Как я к нему привязалась! Мы так могли быть счастливы вместе! Не подумай чего дурного; у тебя на этот счет большой запас воображения. Между нами все чисто. Мы оба поэты.

Я сговорилась итти гулять в Симеиз и застала его спящим непробудным сном под березой. Вот вся канва, по которой он вышивал. Мы полюбили друг друга в Пятигорске. Он меня очень мучил.
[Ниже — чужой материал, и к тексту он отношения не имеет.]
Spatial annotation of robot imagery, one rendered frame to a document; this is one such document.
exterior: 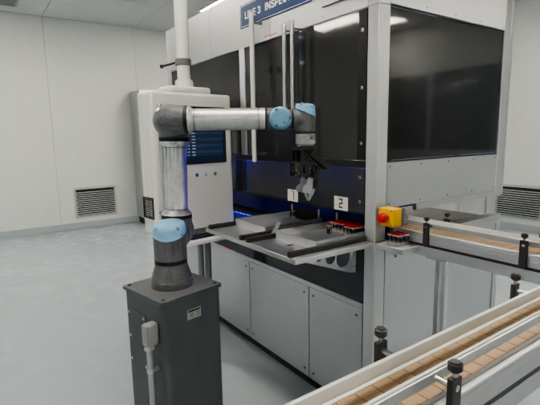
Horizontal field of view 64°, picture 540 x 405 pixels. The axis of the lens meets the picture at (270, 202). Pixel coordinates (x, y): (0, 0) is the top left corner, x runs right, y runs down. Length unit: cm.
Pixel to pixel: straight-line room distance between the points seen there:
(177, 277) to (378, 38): 115
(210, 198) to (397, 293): 114
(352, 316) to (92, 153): 548
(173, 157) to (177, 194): 14
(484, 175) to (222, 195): 140
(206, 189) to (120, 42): 494
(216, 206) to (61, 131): 456
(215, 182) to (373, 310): 114
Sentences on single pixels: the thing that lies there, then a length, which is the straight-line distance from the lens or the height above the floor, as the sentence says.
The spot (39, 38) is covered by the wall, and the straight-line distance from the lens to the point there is 691.
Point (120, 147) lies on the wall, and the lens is 698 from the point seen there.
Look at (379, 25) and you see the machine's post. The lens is 179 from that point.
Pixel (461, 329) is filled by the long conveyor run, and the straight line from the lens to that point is 89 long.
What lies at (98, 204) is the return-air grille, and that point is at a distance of 694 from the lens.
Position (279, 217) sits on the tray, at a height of 89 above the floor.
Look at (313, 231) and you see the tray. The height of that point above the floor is 88.
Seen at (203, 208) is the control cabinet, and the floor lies 92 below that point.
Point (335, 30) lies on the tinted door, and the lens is 196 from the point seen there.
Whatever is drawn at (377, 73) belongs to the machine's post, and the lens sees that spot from 176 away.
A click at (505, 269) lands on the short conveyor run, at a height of 86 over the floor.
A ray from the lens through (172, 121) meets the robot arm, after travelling 150.
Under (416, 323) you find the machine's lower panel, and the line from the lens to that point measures 216.
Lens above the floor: 132
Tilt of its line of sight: 9 degrees down
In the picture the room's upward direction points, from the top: 1 degrees counter-clockwise
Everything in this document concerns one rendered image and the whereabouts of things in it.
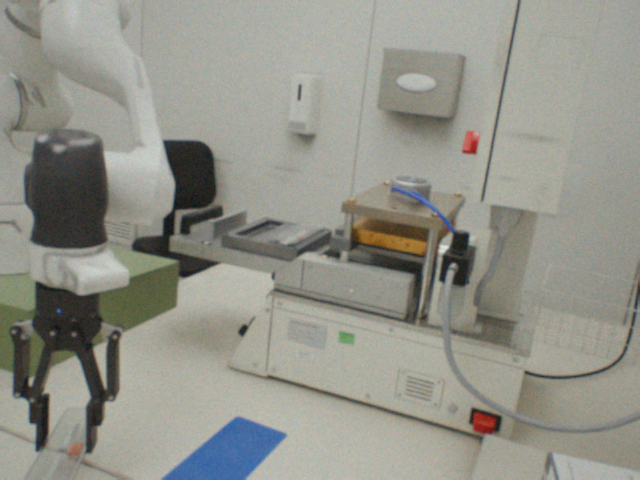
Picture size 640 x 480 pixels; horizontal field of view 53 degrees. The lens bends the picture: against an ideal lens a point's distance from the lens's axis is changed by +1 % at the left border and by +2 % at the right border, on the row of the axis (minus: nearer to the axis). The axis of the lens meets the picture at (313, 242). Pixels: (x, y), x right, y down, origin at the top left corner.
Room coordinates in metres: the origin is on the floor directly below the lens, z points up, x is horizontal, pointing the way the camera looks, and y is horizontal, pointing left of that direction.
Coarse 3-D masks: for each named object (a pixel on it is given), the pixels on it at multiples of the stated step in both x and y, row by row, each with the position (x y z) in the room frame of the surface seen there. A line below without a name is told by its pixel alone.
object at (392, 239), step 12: (360, 228) 1.11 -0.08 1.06; (372, 228) 1.12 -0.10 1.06; (384, 228) 1.13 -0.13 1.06; (396, 228) 1.14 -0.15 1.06; (408, 228) 1.15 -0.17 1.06; (420, 228) 1.17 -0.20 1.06; (444, 228) 1.19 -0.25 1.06; (360, 240) 1.11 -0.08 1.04; (372, 240) 1.10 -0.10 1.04; (384, 240) 1.09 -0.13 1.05; (396, 240) 1.08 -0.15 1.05; (408, 240) 1.08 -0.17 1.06; (420, 240) 1.07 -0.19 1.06; (372, 252) 1.10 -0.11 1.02; (384, 252) 1.09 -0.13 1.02; (396, 252) 1.08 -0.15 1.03; (408, 252) 1.08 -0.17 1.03; (420, 252) 1.07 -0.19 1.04; (432, 264) 1.06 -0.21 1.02
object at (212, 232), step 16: (208, 224) 1.36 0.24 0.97; (224, 224) 1.28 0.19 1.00; (240, 224) 1.35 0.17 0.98; (176, 240) 1.23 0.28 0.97; (192, 240) 1.22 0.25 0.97; (208, 240) 1.23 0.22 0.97; (208, 256) 1.20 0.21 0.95; (224, 256) 1.19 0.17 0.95; (240, 256) 1.18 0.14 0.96; (256, 256) 1.17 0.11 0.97; (272, 272) 1.15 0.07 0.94
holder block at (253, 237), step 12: (240, 228) 1.26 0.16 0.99; (252, 228) 1.29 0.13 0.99; (264, 228) 1.34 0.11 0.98; (276, 228) 1.30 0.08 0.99; (228, 240) 1.20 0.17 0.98; (240, 240) 1.19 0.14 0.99; (252, 240) 1.18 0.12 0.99; (264, 240) 1.19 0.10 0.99; (312, 240) 1.23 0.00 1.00; (324, 240) 1.29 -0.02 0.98; (264, 252) 1.17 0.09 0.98; (276, 252) 1.16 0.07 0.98; (288, 252) 1.15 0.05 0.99; (300, 252) 1.16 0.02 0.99
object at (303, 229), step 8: (304, 224) 1.32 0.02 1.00; (312, 224) 1.33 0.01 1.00; (280, 232) 1.23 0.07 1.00; (288, 232) 1.24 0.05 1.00; (296, 232) 1.25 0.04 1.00; (304, 232) 1.25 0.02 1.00; (312, 232) 1.26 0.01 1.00; (280, 240) 1.17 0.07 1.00; (288, 240) 1.18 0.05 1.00; (296, 240) 1.18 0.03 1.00
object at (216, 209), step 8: (208, 208) 1.35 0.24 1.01; (216, 208) 1.37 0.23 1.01; (184, 216) 1.26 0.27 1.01; (192, 216) 1.27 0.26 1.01; (200, 216) 1.30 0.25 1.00; (208, 216) 1.33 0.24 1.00; (216, 216) 1.37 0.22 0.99; (184, 224) 1.26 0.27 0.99; (192, 224) 1.27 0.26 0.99; (184, 232) 1.26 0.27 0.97
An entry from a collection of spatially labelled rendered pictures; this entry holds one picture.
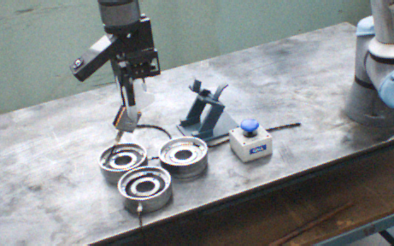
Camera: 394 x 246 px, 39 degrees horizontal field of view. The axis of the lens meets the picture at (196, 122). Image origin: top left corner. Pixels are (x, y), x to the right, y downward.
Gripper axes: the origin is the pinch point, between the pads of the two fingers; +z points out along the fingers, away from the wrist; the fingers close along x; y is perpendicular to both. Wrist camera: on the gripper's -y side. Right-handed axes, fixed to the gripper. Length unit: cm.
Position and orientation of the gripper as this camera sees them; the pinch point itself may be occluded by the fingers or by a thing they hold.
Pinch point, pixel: (128, 114)
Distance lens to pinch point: 115.5
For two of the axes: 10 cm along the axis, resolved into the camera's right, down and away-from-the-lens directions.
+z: 1.0, 8.4, 5.3
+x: -3.9, -4.5, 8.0
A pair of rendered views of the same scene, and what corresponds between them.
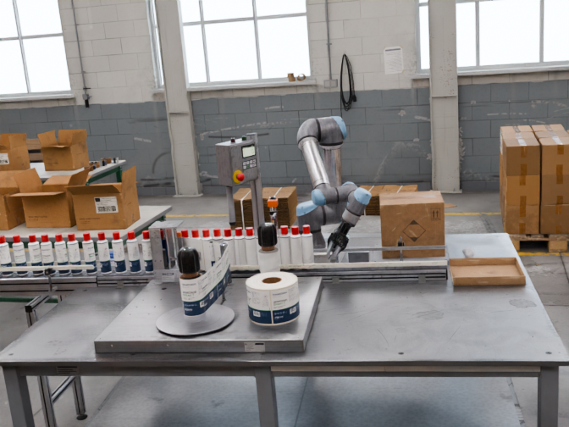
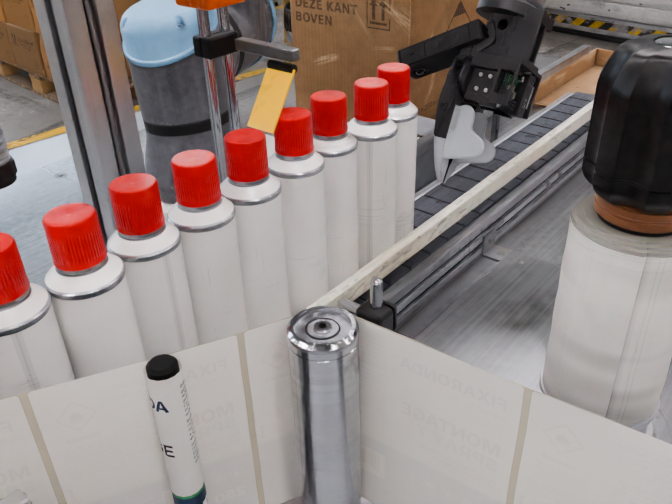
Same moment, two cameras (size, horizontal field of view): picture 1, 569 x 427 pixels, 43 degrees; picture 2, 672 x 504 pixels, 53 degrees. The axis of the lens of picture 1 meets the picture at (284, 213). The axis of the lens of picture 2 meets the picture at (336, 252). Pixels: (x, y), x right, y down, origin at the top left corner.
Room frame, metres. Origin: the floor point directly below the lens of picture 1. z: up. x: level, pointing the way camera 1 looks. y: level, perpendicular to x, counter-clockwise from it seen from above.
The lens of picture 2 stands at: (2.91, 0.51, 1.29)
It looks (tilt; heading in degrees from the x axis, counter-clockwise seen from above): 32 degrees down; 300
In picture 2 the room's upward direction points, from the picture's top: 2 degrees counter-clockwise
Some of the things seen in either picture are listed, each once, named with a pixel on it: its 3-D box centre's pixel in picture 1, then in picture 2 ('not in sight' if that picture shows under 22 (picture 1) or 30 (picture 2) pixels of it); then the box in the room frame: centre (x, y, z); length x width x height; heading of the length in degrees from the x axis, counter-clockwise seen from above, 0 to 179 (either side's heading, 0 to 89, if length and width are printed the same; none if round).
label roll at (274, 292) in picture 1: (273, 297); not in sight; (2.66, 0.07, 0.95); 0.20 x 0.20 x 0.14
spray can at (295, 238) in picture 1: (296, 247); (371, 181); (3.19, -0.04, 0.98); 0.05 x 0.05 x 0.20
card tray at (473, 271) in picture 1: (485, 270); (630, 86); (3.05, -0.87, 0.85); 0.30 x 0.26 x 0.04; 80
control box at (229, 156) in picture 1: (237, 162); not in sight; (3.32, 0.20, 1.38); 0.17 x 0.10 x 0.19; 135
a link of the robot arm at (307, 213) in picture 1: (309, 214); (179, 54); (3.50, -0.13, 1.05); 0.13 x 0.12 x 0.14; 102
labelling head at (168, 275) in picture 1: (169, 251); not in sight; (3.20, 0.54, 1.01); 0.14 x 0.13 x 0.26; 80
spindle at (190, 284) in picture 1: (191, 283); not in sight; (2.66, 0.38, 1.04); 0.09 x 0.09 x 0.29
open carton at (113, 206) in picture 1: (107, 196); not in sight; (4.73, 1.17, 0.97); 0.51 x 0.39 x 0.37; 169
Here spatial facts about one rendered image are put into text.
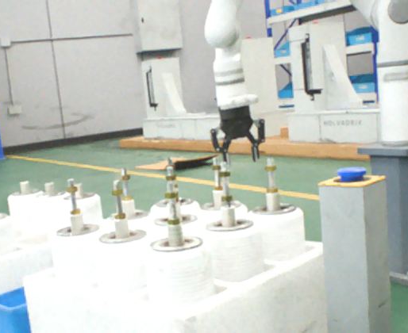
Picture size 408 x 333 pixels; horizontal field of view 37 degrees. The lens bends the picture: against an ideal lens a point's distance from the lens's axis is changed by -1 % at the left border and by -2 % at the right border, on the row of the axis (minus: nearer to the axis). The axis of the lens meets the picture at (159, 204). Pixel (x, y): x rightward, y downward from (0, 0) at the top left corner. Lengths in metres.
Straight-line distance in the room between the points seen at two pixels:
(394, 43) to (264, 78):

Посылаю тебе мои стихи, надписанные: «Chant du cygne»; они помещены в «Journal d’Odessa» 2-го октября 1840. Он сблизился со мною за четыре дня до моего отъезда из Пятигорска и бросил меня из-за старой рыжей франтихи, которая до смерти всем в Петербурге надоела и приехала попробовать счастья на кавказских водах. Они меня измучили, и я выехала из Кисловодска совсем больная. Теперь я счастлива, но не надолго.

Я ему передала на другой день мое стихотворение «Соловей». Он, как ты видишь, сам подписывает Lermontoff; но это совершенно неправильно. Немое «е» вполне соответствует русскому «ъ». К чему ff, совершенно непонятно.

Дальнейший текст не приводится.